» **Work instruction**
Only the lines from the opening of the material through the line bearing "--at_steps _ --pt" should be reproduced, exactly and without pictures.

........

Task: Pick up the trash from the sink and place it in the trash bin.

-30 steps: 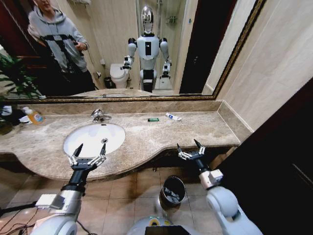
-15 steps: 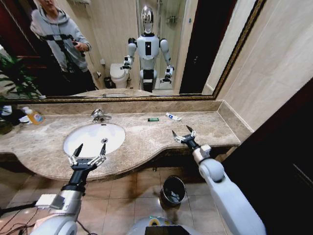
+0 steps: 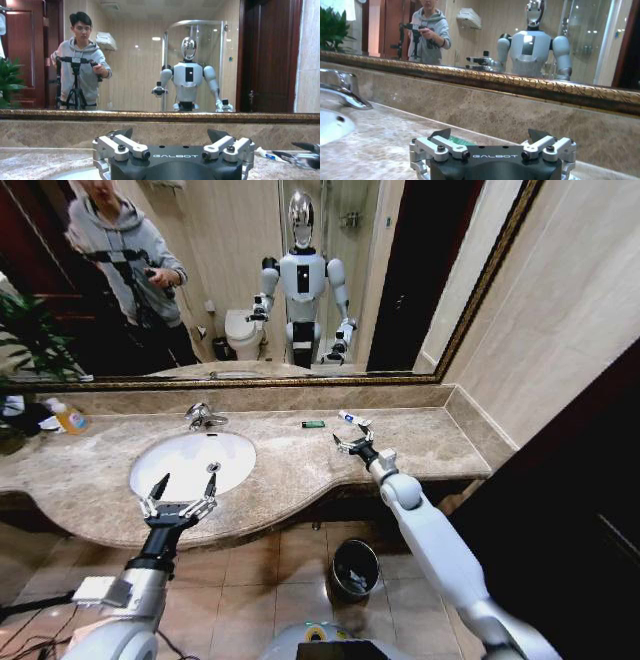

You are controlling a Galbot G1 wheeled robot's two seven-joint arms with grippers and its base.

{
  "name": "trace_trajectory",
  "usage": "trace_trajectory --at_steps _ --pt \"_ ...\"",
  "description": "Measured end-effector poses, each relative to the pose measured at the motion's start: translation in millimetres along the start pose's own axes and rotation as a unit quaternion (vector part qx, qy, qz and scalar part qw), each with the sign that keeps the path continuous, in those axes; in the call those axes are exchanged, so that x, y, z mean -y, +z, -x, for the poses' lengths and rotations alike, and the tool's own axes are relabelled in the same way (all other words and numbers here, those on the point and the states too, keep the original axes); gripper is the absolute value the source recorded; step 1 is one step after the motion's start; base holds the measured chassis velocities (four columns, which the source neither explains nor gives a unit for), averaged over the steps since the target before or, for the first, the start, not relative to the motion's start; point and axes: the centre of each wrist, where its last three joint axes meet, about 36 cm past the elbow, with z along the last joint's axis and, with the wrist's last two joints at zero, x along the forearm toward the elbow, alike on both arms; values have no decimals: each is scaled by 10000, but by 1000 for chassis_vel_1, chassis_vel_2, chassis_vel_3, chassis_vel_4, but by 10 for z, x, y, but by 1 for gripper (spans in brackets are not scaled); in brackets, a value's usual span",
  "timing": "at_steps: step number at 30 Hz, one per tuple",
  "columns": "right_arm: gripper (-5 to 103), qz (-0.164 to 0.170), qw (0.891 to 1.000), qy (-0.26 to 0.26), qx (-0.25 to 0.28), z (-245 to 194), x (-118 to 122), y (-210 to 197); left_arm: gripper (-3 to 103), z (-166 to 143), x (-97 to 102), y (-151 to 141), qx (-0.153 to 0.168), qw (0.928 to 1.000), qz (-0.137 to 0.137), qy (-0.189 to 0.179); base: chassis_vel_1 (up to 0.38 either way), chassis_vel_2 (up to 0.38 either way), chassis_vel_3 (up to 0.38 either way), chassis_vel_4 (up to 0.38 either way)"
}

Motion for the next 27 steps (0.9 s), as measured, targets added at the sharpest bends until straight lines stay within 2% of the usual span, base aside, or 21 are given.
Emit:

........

» **Solution for this task**
Task: Pick up the trash from the sink and place it in the trash bin.

-30 steps: 
-15 steps: 
+0 steps: 

You are controlling a Galbot G1 wheeled robot's two seven-joint arms with grippers and its base.

{
  "name": "trace_trajectory",
  "usage": "trace_trajectory --at_steps _ --pt \"_ ...\"",

Nothing further is needed for the exercise.